Ilakaka is a small town in Ihorombe Region in the south western part of Madagascar. In the early 1990s there were only about 40 residents in the area. After the discovery of one of Earth's largest known alluvial sapphire deposits in the valley of the Ilakaka river in 1998, the population had boomed to nearly 60,000 in 2005. Since high profits are at stake, violence is common in the town.

== Geography ==
Ilakaka is in Ihosy District, Ihorombe Region, 735 km south of Antananarivo, near Isalo National Park.

It is found along the Route nationale No.7 from Toliara (210 km) to Fianarantsoa (307 km) in southwestern Madagascar.
It is situated at 210 km from Tuléar, 26 km from Ranohira and 84 km from Sakaraha.

== History ==
In 1998, after the discovery of an important sapphire mine, what was once a quiet rural village has been transformed into a Wild West town, a victim of "Sapphire fever," with thousands of arrivals hoping to stake a claim, complete with bars, brothels, and scores to settle.
The fever has overrun the entire country and every day hundreds of people flow in from throughout the region.

== Demography ==
The village has exploded with the incessant influx.
As of 2008 the population was about 30,000 according to local authorities, but the number is highly approximate given the incessant turnover.
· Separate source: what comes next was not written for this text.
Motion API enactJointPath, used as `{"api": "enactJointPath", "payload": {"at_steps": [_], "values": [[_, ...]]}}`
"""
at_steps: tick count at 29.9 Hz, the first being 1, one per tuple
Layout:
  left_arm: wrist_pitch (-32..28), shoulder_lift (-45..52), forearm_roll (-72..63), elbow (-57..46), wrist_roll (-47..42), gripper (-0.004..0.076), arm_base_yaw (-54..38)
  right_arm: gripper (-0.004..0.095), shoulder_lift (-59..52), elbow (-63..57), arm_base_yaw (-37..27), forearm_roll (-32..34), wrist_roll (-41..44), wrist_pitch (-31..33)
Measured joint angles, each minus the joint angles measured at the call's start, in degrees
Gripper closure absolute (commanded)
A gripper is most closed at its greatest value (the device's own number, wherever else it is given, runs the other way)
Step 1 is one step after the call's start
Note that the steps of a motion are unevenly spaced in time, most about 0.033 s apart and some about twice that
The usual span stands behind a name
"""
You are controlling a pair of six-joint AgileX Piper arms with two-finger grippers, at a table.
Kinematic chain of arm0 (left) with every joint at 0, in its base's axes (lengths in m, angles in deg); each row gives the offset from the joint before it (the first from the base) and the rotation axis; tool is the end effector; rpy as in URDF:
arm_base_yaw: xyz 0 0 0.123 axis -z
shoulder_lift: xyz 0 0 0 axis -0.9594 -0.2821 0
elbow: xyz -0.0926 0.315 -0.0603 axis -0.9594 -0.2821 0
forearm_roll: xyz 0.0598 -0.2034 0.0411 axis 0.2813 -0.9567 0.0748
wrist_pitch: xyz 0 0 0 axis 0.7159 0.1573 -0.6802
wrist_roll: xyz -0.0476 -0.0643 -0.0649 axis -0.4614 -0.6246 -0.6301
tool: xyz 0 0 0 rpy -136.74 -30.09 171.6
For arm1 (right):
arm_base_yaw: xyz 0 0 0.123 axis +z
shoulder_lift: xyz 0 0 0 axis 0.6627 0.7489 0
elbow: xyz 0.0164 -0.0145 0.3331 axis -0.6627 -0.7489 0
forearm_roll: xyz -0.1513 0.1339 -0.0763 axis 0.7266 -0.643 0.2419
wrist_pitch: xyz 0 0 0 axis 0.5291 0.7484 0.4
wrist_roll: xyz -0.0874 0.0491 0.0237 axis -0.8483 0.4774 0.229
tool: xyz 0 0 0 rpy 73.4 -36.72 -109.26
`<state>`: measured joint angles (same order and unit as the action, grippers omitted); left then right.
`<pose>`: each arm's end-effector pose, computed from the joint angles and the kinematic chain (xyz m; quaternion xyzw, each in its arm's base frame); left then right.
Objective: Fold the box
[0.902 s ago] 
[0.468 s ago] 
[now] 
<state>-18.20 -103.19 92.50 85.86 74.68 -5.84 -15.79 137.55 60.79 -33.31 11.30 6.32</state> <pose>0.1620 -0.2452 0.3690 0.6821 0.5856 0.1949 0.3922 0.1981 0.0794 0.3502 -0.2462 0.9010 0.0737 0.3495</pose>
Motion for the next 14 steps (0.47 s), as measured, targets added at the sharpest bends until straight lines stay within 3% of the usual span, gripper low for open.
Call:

All 18 ethnic groups of Madagascar are represented.

==Religion==
There is a mosque and a Church Rhema in Ilakaka.

==Administration==

Ilakaka belongs to the district of Ihosy, in the region of Ihorombe, in the province of Fianarantsoa.

== Environment and infrastructure ==

Unofficial plots are pitted with wells, into which the miners descend to find a seam. The landscape has been remade by such operations.

The sheet metal shacks where the miners live have neither running water nor electricity, and there are very few paved roads.

The area is spotted with giant baobabs.